What am I doing about this?
I have decided that when I see people whom I have good reason to believe I will get along with and whom I might be able to build a good friendship with I will do something about it.
Before I would wait and watch. I would engage in conversation when there was something relevant to talk about being discussed which I could weigh in on. I would evaluate the conversation and words used by the others and make a decision based on that. Then I would wait some more. I would repeat this until I felt as though the person might have an interest in allowing me into their lives AND that I had made the determination that I would like to have them in mine.
I am deciding from now on (I have actually already started doing this) that I will be a bit more cavalier with whom I allow into my life via social media. I will be more extroverted (it's easy to be MORE extroverted when one is as introverted as I am.... I will still be introverted) when it comes to adding people on facebook. People whom I have spoken to once or twice whom I may enjoy the company of I will add with less reservation. People who I know, but just barely, I will add. I will allow facebook to be a conduit to gaining a better understanding and knowledge of people whom I may be able to become friends with.

I will seize the opportunities presented to me rather than let them quietly slip away.

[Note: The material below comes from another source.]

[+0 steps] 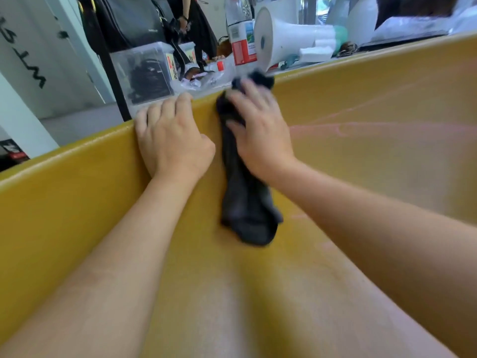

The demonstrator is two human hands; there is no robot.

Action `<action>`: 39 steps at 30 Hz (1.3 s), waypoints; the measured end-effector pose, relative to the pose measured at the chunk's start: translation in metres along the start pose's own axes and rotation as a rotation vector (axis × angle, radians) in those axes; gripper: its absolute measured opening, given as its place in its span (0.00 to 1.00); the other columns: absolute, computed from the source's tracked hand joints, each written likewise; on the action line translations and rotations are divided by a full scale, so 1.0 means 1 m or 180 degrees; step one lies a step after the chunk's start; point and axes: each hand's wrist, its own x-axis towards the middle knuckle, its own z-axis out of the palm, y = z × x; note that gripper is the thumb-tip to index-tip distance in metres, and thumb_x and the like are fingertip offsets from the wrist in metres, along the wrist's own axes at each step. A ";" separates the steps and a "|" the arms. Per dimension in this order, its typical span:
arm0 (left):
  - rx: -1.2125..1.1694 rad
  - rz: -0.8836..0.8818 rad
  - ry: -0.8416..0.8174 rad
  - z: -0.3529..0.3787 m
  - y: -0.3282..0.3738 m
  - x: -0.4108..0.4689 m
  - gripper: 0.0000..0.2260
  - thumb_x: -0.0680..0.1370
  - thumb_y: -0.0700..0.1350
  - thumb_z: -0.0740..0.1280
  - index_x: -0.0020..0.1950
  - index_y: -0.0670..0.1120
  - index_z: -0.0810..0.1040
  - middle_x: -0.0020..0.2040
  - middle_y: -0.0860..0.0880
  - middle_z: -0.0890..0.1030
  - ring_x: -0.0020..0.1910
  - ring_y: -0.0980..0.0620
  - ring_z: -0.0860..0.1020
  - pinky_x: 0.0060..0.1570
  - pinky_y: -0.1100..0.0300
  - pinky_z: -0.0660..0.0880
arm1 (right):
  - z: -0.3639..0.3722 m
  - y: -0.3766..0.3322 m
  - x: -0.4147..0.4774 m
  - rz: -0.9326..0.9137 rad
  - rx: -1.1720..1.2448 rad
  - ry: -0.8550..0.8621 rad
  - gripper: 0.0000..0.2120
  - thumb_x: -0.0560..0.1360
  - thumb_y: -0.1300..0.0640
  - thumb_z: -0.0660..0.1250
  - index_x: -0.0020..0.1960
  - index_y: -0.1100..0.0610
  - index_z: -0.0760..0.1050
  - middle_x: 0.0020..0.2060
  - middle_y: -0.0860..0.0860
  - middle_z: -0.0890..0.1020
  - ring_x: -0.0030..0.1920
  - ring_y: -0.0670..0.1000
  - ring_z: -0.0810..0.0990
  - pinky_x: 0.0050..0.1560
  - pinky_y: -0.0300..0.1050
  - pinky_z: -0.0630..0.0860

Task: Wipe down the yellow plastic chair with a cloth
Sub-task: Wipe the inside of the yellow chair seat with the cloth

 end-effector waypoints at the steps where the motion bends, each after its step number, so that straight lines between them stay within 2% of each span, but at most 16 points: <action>1: 0.0007 0.0044 0.0000 0.000 0.000 0.000 0.28 0.68 0.44 0.64 0.69 0.47 0.68 0.67 0.47 0.74 0.67 0.45 0.68 0.70 0.51 0.55 | 0.001 0.000 0.013 0.0218 -0.0081 0.0012 0.23 0.75 0.58 0.65 0.69 0.58 0.70 0.72 0.58 0.68 0.72 0.61 0.65 0.69 0.51 0.62; 3: 0.0076 0.0075 0.0009 0.000 0.000 -0.001 0.28 0.68 0.43 0.64 0.69 0.46 0.68 0.67 0.46 0.73 0.68 0.45 0.68 0.70 0.51 0.55 | 0.007 -0.009 -0.014 0.0394 -0.0196 -0.0072 0.24 0.78 0.55 0.61 0.72 0.58 0.66 0.74 0.57 0.65 0.75 0.59 0.61 0.68 0.55 0.66; 5: 0.0207 0.0129 -0.0009 -0.001 0.002 -0.003 0.30 0.66 0.42 0.63 0.69 0.43 0.66 0.67 0.43 0.72 0.68 0.43 0.67 0.71 0.49 0.55 | 0.007 -0.020 -0.090 0.0322 -0.0222 -0.0396 0.23 0.78 0.54 0.61 0.71 0.58 0.68 0.73 0.56 0.67 0.73 0.59 0.65 0.63 0.57 0.73; 7: 0.0404 0.0301 -0.0182 -0.001 0.003 -0.005 0.32 0.67 0.41 0.63 0.71 0.41 0.62 0.69 0.41 0.68 0.70 0.41 0.64 0.73 0.47 0.52 | -0.011 -0.028 -0.159 -0.0018 -0.0179 -0.1001 0.21 0.77 0.53 0.63 0.69 0.55 0.71 0.72 0.52 0.70 0.71 0.55 0.69 0.53 0.53 0.78; 9: 0.0523 0.0532 -0.0371 0.000 0.005 -0.001 0.35 0.69 0.42 0.64 0.74 0.40 0.56 0.74 0.41 0.63 0.74 0.42 0.58 0.75 0.48 0.48 | -0.024 -0.012 -0.158 -0.0377 0.0011 -0.1331 0.20 0.74 0.54 0.66 0.65 0.53 0.74 0.69 0.51 0.74 0.68 0.53 0.72 0.48 0.50 0.80; 11: 0.0514 0.0683 -0.0501 0.002 0.012 0.004 0.38 0.69 0.43 0.65 0.76 0.41 0.53 0.75 0.42 0.60 0.75 0.43 0.56 0.75 0.48 0.47 | -0.024 0.006 -0.098 -0.0406 0.0042 -0.1072 0.20 0.72 0.59 0.67 0.65 0.56 0.74 0.69 0.55 0.73 0.69 0.57 0.71 0.55 0.55 0.78; 14: 0.0452 0.0607 -0.0512 0.007 0.023 0.006 0.40 0.69 0.46 0.67 0.77 0.43 0.52 0.76 0.43 0.59 0.75 0.43 0.56 0.75 0.48 0.45 | -0.015 0.019 0.005 0.0386 -0.0253 -0.0492 0.23 0.79 0.59 0.60 0.73 0.57 0.65 0.76 0.55 0.62 0.76 0.56 0.58 0.70 0.56 0.66; 17: 0.0375 0.0667 -0.0505 0.012 0.028 0.007 0.40 0.70 0.45 0.67 0.77 0.42 0.50 0.77 0.44 0.56 0.76 0.45 0.53 0.75 0.48 0.44 | 0.001 0.001 -0.046 0.0514 -0.0429 -0.0482 0.24 0.79 0.54 0.59 0.75 0.56 0.63 0.76 0.54 0.62 0.76 0.55 0.59 0.66 0.56 0.69; 21: 0.0359 0.0726 -0.0543 0.014 0.038 0.010 0.38 0.72 0.44 0.64 0.78 0.42 0.48 0.78 0.42 0.54 0.76 0.43 0.52 0.76 0.48 0.45 | -0.027 -0.031 -0.183 -0.0012 -0.0442 -0.1320 0.24 0.73 0.51 0.63 0.69 0.52 0.71 0.71 0.51 0.72 0.71 0.53 0.70 0.63 0.58 0.72; 24: 0.0321 0.0716 -0.0548 0.012 0.038 0.008 0.38 0.71 0.44 0.66 0.77 0.42 0.51 0.76 0.41 0.57 0.75 0.41 0.55 0.75 0.49 0.47 | -0.022 0.002 -0.113 -0.0367 -0.0527 -0.1163 0.23 0.71 0.56 0.59 0.66 0.56 0.73 0.67 0.54 0.75 0.66 0.56 0.73 0.70 0.54 0.60; 27: 0.0261 0.0707 -0.0462 0.010 0.038 0.011 0.37 0.71 0.43 0.66 0.77 0.42 0.53 0.76 0.40 0.59 0.75 0.41 0.57 0.75 0.49 0.50 | -0.010 0.028 -0.006 0.0267 -0.0801 -0.0581 0.24 0.78 0.58 0.58 0.73 0.61 0.65 0.74 0.60 0.65 0.73 0.62 0.63 0.72 0.56 0.58; 29: 0.0261 0.0732 -0.0470 0.010 0.038 0.013 0.36 0.71 0.43 0.65 0.77 0.41 0.54 0.76 0.40 0.60 0.75 0.41 0.57 0.75 0.49 0.51 | -0.002 0.032 -0.007 0.0575 -0.0775 -0.0507 0.24 0.80 0.54 0.54 0.75 0.61 0.62 0.75 0.60 0.61 0.75 0.62 0.60 0.73 0.56 0.58; 31: 0.0256 0.0689 -0.0479 0.010 0.038 0.011 0.36 0.71 0.42 0.64 0.77 0.41 0.53 0.76 0.40 0.59 0.75 0.42 0.57 0.75 0.49 0.50 | -0.008 0.015 -0.071 0.0577 -0.0732 -0.0709 0.27 0.80 0.49 0.53 0.75 0.61 0.63 0.75 0.60 0.62 0.74 0.62 0.62 0.72 0.57 0.62; 34: 0.0344 0.0609 -0.0554 0.010 0.043 0.009 0.39 0.71 0.43 0.65 0.78 0.43 0.49 0.77 0.41 0.55 0.76 0.42 0.53 0.76 0.48 0.47 | -0.042 -0.013 -0.182 0.0105 -0.0564 -0.1637 0.30 0.78 0.40 0.54 0.71 0.59 0.69 0.73 0.57 0.67 0.72 0.59 0.67 0.68 0.58 0.68; 36: 0.0385 0.0575 -0.0648 0.009 0.044 0.008 0.40 0.71 0.45 0.66 0.78 0.44 0.48 0.78 0.41 0.54 0.76 0.42 0.52 0.76 0.48 0.46 | -0.052 -0.002 -0.182 -0.0198 -0.0461 -0.2015 0.33 0.77 0.36 0.53 0.71 0.57 0.69 0.73 0.55 0.68 0.72 0.58 0.67 0.69 0.58 0.68; 39: 0.0342 0.0574 -0.0674 0.007 0.042 0.008 0.40 0.71 0.47 0.66 0.78 0.44 0.48 0.78 0.42 0.53 0.77 0.43 0.51 0.76 0.49 0.45 | -0.038 0.023 -0.100 -0.0491 -0.0709 -0.1661 0.32 0.77 0.39 0.53 0.74 0.58 0.63 0.76 0.56 0.62 0.75 0.58 0.62 0.72 0.57 0.63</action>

I understand that this will be hard work to maintain and it will have more failures than the path I ran before. I understand that those failures will feel difficult. I understand that I will have to generate interactions and that I might even make people uncomfortable in my feeble and awkward efforts to interact in a manner that I am not accustomed to. I also understand that my quiet looming may also make people uncomfortable in a non-threatening way.
I also understand, now, that missing an opportunity and losing it is just a failure in disguise.
If you don't try then you ALWAYS lose.
I don't like to lose. I, especially, don't like to lose when I didn't even realize I was playing the game.


Second - I realize that anyone can be taken at any time. I, like everyone else, knew this before but the harsh reality of someone closer to my own age and with a similar lifestyle in many ways to one I have led dying in the manner that Dave died drives this point home.
I intend to try and make sure people whom I know who matter to me know I am here and know they matter to me.
This will not take the form of always saying "hey, I like you; you're important" but, rather, it will take the form of seizing the opportunity for harmless frivolity and fun. It will take the form of joking with people who I care about to generate positive interactions with them. It will take the form of "liking" things they post to facebook when I like them. It will take the form of telling them jokes. It will take the form of spending time with them rather than being a lazy bastard on my couch. It will take the form of talking to them.
It will take the form of being there.


Sometimes life is mean to us.
Sometimes life is mean to others.
Sometimes life is unpredictable.
Sometimes life is lonely.
Sometimes life brings us pain.

Sometimes life seems dreadfully long.
But one thing we often forget when life does all of those things: our time is short.
We are insignificant to life. We are insignificant to time. We are insignificant to space. We are insignificant to the massive horde that is humanity and even more so to the gulf that is the history of civilization.

We are not, however, insignificant to each other.

Remember this for yourself.
Remember this for your friends.
Remember this for your loved ones.

Remember that, despite all the insignificance in the greater picture you are actually more significant than you know to those you know.

Do something about it.
Let them know.
Joke with them. Tell them stories. Listen to them. Let them know, by actions, that they matter to your world.

Don't let yourself, or those you care about, find themselves in a position where they are saying "if I only...." with respect to people they may care for....

On the flip side - accept people whom you care about interacting with you for what it is - an effort to show you they care or that they need you to care about them.

Our time is fleeting. Tomorrow is certain but our ability to experience it is not.